▶ [The problem]: Nothing in the copy should be a picture; everything else in the listing is to be restated exactly.

★ ★ ★ ★

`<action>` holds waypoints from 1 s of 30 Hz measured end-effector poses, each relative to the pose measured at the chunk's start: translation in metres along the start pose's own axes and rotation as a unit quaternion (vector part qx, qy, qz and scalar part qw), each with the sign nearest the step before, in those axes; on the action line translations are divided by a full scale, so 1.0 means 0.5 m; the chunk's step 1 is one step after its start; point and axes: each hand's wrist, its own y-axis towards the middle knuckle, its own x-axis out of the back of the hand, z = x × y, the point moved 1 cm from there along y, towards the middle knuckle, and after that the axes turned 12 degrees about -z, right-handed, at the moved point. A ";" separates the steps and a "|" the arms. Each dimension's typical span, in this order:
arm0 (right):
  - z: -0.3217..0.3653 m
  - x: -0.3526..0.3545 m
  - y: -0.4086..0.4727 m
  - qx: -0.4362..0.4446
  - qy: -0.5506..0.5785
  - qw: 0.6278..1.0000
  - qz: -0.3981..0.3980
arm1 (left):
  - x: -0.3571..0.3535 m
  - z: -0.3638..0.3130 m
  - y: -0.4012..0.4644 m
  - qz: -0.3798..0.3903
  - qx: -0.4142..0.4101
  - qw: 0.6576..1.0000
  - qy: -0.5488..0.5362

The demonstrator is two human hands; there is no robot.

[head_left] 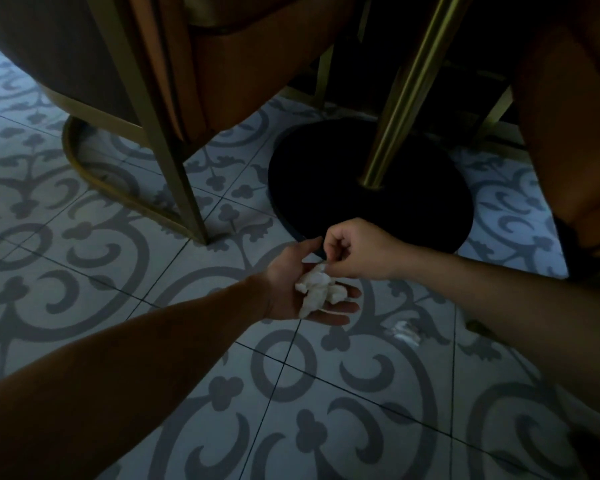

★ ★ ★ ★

▶ [Task output]:
`<action>` holds waypoints from 1 s of 30 Hz measured end-effector poses, each relative to the pose measured at the chunk's start: translation in metres along the start pose's own axes and rotation as a unit quaternion (vector part qx, qy, qz and scalar part qw), each with the sign nearest the step before, in those axes; on the action line translations are divided by a full scale, so 1.0 means 0.5 m; the chunk's step 1 is one step after its start; point and axes: each hand's wrist, its own y-axis towards the middle knuckle, its own x-axis out of the back of the hand, z = x × y, the point moved 1 cm from there along y, towards the middle knuckle, and after that the axes turned 12 degrees about -z, right-handed, at the moved point. A ";" separates the steps and a "|" the arms. Each dimension's typical span, in this order:
arm0 (right):
  - z: -0.3217..0.3653 m
  - x: -0.3526..0.3545 m
  - y: -0.4086..0.4727 m
  - qx: -0.4362..0.4446
  - qy: -0.5506..0.5785
  - qw: 0.6278..1.0000
  - qz: -0.3981..0.3980
arm1 (left):
  - x: -0.3571..0.3535 m
  - z: -0.3638..0.3130 m
  - y: -0.4012..0.4644 m
  - qz: -0.3798..0.3903
  - qx: -0.4142..0.4101
  - qw: 0.6576..1.0000
  - qy: -0.5488..0.5362

The demonstrator is two human hands; there is no robot.

[head_left] 

With that, the exercise is done.